学校に関心を持つと,それは実際に「思考力」を伸ばすことに役立つのです。
落第点
特に一生懸命に努力したあとの落第点は,若者の自尊心をみじんに打ち砕くことがあります。そのために,初めに述べたベランカ氏のような人たちは,成績など廃止すべきだという結論を出しています。しかし教育家のマックス・ラファティーはこう論じます。「わたしたちは生きている限り,自分が何を知っているか,いかに良い結果を生み出すかについて評価されるのである。……子供たちをだまして,人生はすべて華やかなものと思い込ませる学校は本当の学校ではない。それは空想を作る工場である」。同様にポール・コパーマンもその著書「非文盲率の欺き」の中で次のように非難しています。「子供の自尊心のために標準を軽視したり無視したりする現代の教育者は,世の荒波を乗り越えてゆく用意もろくにさせずに子供たちを実社会に送り出すが,そのほうが子供を損なう危険ははるかに大きい」。
最近,米国の教育に関する報告書が発表されましたが,「危機に立つ国家」と題するその報告書は,米国だけで『用意もろくにできていない』人々がいかに多いか例を挙げて説明しています。「日常必要な読み書きおよび理解力の最も簡単なテストが行なわれたが,米国の大人のうち約2,300万人は機能的文盲である」と,その報告書は述べています。ですから,時には試験で落第点を取ったり,悪い成績表を家に持って帰ったりするときに恥ずかしい思いをすることがあるかもしれませんが,何も学ばずに,あるいは用意のないまま学校を出て生涯を送るほうがはるかにつらいものになることを忘れてはなりません。試験で悪い点を取ったときには,自分を哀れむよりもむしろ間違いから学ぶように努力することです。先生にお願いして間違った答えを正すのを助けていただくこともできます。
「断然ストレスを感じる」
試験があるとストレスを感じますかと尋ねられたとき,学齢期にある一群の若者は,「僕たちの学校の生徒は及第点を取ろうと落第点を取ろうとだれも気にしない」と言いました。しかし,そういう見せかけの無関心の結果,つまり悪い成績表を家に持って帰ることについて尋ねると,「そのときには断然ストレスを感じる!」と言った人もいました。

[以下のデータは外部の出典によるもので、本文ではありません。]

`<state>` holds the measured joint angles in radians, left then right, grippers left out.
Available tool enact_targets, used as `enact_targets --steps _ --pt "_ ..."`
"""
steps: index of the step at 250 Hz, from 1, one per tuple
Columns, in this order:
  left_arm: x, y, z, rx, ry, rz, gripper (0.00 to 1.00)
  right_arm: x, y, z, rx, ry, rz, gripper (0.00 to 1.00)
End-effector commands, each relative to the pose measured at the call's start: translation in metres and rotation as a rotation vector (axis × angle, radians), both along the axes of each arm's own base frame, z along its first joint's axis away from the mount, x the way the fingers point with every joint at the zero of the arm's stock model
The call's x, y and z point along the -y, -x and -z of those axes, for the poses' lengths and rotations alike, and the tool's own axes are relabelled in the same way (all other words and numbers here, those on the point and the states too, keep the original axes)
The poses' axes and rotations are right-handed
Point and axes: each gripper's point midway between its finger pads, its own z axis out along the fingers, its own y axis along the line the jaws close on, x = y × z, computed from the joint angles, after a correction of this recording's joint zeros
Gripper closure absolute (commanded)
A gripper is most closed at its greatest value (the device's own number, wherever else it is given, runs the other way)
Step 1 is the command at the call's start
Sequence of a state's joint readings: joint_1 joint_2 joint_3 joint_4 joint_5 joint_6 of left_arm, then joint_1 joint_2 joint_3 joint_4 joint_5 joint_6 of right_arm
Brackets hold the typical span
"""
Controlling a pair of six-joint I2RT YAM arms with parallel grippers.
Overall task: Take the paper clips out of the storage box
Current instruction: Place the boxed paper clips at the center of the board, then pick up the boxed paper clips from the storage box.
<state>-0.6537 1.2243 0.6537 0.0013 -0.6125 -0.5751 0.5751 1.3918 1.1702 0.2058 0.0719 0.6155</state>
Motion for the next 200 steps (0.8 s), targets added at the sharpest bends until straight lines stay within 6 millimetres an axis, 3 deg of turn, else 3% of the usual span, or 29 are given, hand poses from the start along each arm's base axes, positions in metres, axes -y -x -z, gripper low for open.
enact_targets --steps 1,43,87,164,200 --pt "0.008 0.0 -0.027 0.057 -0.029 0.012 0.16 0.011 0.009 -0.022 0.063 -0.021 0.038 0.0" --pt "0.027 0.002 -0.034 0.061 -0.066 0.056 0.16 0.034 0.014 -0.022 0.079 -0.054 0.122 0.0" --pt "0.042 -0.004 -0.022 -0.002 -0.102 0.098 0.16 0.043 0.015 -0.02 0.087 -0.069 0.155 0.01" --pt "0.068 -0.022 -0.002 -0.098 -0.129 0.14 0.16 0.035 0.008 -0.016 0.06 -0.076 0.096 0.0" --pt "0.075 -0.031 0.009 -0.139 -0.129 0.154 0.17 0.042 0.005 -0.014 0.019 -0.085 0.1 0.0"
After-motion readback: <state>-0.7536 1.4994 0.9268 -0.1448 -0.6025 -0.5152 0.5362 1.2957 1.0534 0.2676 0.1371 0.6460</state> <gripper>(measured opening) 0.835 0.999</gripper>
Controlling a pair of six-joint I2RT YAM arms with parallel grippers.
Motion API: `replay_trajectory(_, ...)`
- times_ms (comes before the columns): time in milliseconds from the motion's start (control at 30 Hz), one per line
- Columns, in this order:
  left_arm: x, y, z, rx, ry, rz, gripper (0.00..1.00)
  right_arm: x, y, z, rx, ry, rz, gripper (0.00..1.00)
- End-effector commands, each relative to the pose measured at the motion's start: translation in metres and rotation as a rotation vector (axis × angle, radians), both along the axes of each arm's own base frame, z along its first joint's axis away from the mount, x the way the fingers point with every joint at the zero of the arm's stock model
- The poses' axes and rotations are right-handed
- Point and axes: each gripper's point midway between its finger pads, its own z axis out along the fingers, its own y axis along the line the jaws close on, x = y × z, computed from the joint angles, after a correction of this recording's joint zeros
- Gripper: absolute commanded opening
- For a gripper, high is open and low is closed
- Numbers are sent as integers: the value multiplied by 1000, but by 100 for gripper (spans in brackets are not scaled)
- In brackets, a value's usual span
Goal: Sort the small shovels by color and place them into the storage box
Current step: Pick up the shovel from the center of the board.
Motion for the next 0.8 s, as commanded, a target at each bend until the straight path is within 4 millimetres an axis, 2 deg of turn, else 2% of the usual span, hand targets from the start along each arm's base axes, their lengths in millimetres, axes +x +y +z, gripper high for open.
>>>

がっかりした親と顔を合わせるのがいやで,時間をかせぐための複雑な作戦を考え出すこともあります。「成績表を台所のテーブルの上に置いて2階に上がり,次の日まで寝るようにしていました」と,ある若者は言いました。「わたしはぎりぎりの時間まで待って母に見せるようにしています。朝,母が仕事に出かけようとしているときに成績表を持って行って,『はいこれ,お母さんの署名がいるのよ』と言うの。母はわたしに何を言うひまもないわ」と言った女の子もいます。少なくともその場ではそうでしょう。
「わたしは成績表の点をよく書き替えました」と,別の女の子は言いました。この女生徒は改ざんすることさえ試みたのです!「でも見つかってしまいました。先生が母を呼んで,次の学期ではもっとがんばって欲しいと言ったんです。それで母は,『でも85点を取っていますよ!』と言いました。わたしが数字を6から8に替えていたことに母はその時に気づいたのです」と,その女生徒は言いました。

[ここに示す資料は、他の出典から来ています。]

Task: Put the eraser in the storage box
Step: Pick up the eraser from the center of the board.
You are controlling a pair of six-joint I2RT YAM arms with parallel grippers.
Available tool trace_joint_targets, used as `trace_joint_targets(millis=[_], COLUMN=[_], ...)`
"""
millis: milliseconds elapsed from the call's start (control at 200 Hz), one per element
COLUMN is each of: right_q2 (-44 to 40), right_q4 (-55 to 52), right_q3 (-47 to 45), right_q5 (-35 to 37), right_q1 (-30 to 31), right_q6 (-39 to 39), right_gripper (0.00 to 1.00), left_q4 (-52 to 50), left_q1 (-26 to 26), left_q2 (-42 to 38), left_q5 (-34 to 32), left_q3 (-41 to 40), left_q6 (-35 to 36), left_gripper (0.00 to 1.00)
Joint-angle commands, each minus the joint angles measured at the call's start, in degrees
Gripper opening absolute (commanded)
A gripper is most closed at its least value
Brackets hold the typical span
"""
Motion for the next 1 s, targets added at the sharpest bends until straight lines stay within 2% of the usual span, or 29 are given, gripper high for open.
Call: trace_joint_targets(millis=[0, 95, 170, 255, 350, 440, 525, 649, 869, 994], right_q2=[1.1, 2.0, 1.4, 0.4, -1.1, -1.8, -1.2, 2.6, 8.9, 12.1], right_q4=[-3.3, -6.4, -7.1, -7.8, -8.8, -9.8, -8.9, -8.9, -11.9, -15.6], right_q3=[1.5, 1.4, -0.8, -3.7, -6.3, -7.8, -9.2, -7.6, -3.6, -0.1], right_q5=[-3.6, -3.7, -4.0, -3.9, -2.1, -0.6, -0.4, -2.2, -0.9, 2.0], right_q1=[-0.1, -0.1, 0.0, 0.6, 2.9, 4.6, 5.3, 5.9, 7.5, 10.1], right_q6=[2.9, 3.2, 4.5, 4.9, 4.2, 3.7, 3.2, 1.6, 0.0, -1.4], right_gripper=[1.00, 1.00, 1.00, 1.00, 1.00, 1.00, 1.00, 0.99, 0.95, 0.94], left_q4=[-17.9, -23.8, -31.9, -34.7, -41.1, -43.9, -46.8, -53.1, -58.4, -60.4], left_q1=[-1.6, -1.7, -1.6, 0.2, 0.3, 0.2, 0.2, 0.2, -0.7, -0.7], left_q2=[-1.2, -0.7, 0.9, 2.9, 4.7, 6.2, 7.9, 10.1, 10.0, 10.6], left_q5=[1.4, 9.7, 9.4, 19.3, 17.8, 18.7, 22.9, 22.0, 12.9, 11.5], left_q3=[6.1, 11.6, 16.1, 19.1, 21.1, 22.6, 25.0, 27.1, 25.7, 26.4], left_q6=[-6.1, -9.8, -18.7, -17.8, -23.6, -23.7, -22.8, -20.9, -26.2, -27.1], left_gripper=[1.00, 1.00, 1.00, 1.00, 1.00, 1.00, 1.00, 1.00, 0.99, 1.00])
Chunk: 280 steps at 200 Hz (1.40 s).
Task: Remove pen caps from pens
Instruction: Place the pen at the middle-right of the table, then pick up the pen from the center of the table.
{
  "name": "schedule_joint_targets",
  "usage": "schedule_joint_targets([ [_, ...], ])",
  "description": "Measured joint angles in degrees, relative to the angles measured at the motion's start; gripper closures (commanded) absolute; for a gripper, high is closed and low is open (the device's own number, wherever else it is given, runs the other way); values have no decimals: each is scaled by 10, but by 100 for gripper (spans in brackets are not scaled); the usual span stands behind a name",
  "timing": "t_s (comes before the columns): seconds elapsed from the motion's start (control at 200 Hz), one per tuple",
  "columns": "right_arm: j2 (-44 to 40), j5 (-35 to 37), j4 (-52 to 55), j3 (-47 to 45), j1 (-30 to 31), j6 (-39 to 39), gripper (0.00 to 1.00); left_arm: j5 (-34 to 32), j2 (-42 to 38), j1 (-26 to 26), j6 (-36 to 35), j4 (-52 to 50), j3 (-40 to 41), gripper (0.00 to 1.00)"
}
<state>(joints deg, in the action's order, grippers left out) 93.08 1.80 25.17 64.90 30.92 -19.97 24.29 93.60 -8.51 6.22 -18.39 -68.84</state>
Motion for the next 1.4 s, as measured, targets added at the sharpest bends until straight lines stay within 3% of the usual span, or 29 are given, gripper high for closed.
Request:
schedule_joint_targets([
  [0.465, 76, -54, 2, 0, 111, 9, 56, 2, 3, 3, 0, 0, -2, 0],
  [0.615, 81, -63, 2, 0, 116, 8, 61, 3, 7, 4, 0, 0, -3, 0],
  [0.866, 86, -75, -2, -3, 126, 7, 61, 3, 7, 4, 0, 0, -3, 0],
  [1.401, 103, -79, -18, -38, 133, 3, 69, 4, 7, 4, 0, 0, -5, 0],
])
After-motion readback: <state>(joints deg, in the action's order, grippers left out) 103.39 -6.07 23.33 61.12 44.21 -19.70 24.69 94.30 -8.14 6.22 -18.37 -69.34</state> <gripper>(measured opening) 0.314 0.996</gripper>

成績の良し悪しで親と争うか穏やかな関係を保つかの相違が生まれることは確かです。それでも,改ざんしたり時をかせぐための作戦を練ったりすることは,穏やかな関係を保つための正しい方法とは言えません。学校であなたが進歩することにご両親が関心を持たれるのは正しいことなのです。ご両親はあなたにとって最もためになることを望んでおられるのですからそのことを理解し,また学校でよく学ぶことがどれほど大切かを知らなければなりません。中には少し要求しすぎる親もあることは事実です。そういう場合のために,高校の教師バーバラ・メイヤーは,「もし家の人たちから,実際に果たせそうもない過度の期待をかけられていると感じるなら,少し話し合ってみると大いに助けになるかもしれない」と助言しています。あなたの気持ちが本当に分かれば,ご両親はご自分の態度を考え直されるでしょう。
しかし,普通の場合,ご両親はあなたが自分の能力に応じた成績を取ることを望んでおられるにすぎません。ですから成績が標準以下に下がればいくらかの励まし ― あるいは懲らしめ ― が必要になってきます。「我が子よ,あなたの父の懲らしめに聴き従え。あなたの母の律法を捨て去ってはならない」と,ソロモンは言いました。(箴言 1:8)もちろん,成績が下がるもっともな理由(たぶん健康や感情的な動揺)があれば,そのことをご両親に話しましょう。ご両親はあなたを助けることができるかもしれません。
では成績はどれほど重要でしょうか。短所もあり,時にはあまり正確でないこともありますが,それでも成績は有益な道具といえます。不利な点や問題はいろいろあっても,成績はあなたや先生方やご両親にとっては,あなたが学校にいるあいだの進歩に注意を払うための一つの方法になります。ですから成績を敵視しないで,挑戦,また克服すべき障害とみなすことです。在学中は学ぶ機会を余すところなく活用するようにします。そして,ある著述家が言ったように,「人の生涯における真の教育は頭の中で行なわれるのであって,成績表の上で行なわれるのではない」ということを忘れないようにしましょう。